_Exercise:_ Lines from the one containing "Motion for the" through the last line of the data are to be repeated word for word, both ends included.

______

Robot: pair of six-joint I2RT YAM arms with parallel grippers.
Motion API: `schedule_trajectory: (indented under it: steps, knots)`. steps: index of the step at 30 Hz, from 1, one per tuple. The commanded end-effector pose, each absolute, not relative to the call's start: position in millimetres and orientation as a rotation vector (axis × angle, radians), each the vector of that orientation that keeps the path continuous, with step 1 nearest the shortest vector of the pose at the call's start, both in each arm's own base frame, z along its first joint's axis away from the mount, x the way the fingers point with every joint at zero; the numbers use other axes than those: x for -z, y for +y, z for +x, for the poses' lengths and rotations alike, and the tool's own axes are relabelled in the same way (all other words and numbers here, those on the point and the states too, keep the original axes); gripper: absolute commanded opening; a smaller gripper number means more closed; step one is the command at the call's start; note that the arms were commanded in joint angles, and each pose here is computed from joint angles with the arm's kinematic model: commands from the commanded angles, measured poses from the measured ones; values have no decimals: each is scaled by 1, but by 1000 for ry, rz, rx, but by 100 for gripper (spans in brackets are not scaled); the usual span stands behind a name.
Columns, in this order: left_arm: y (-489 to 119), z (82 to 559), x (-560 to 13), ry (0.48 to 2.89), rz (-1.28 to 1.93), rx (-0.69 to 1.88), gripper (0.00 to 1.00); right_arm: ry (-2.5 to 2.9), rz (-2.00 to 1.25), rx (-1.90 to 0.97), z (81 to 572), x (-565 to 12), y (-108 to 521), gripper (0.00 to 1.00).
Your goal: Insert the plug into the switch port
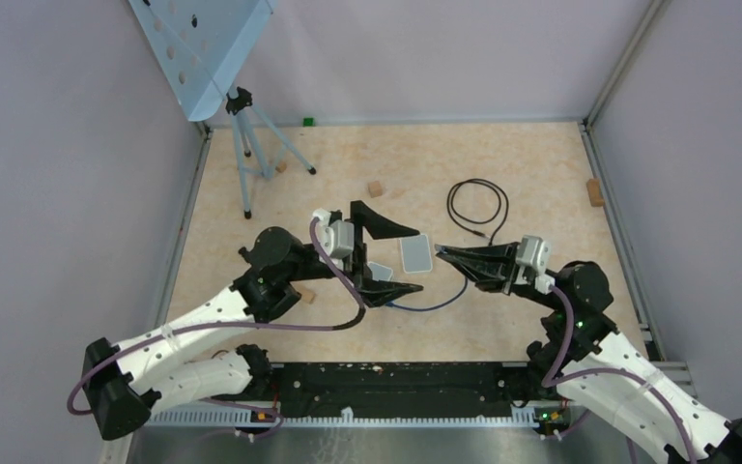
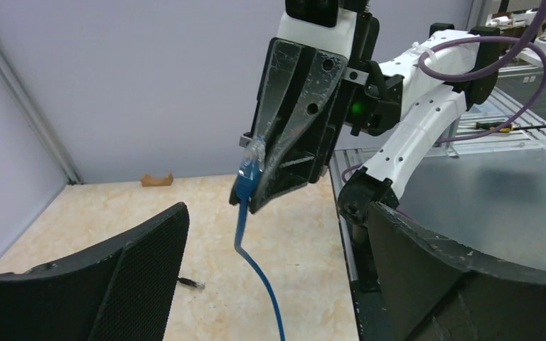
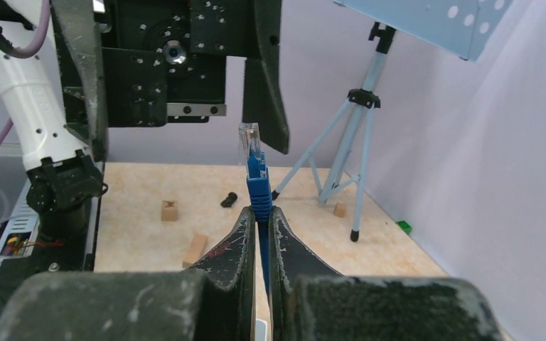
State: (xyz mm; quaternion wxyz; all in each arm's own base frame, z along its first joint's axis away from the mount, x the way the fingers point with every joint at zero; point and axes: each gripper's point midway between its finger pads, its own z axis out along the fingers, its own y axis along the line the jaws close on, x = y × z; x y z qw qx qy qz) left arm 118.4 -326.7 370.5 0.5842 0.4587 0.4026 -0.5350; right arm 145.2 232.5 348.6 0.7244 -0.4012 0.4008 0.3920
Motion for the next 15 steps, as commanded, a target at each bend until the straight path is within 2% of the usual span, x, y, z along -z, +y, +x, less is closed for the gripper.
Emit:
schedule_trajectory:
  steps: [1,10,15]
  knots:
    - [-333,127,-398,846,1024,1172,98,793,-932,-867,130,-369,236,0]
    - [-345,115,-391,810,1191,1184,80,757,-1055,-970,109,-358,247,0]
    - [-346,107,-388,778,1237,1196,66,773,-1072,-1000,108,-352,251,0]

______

_Task response:_
Motion for the next 15 steps, as commanded, a target at each bend until the straight path is within 2% of the usual span, x, y, z along -z, +y, +x, less is closed for the gripper.
Emit:
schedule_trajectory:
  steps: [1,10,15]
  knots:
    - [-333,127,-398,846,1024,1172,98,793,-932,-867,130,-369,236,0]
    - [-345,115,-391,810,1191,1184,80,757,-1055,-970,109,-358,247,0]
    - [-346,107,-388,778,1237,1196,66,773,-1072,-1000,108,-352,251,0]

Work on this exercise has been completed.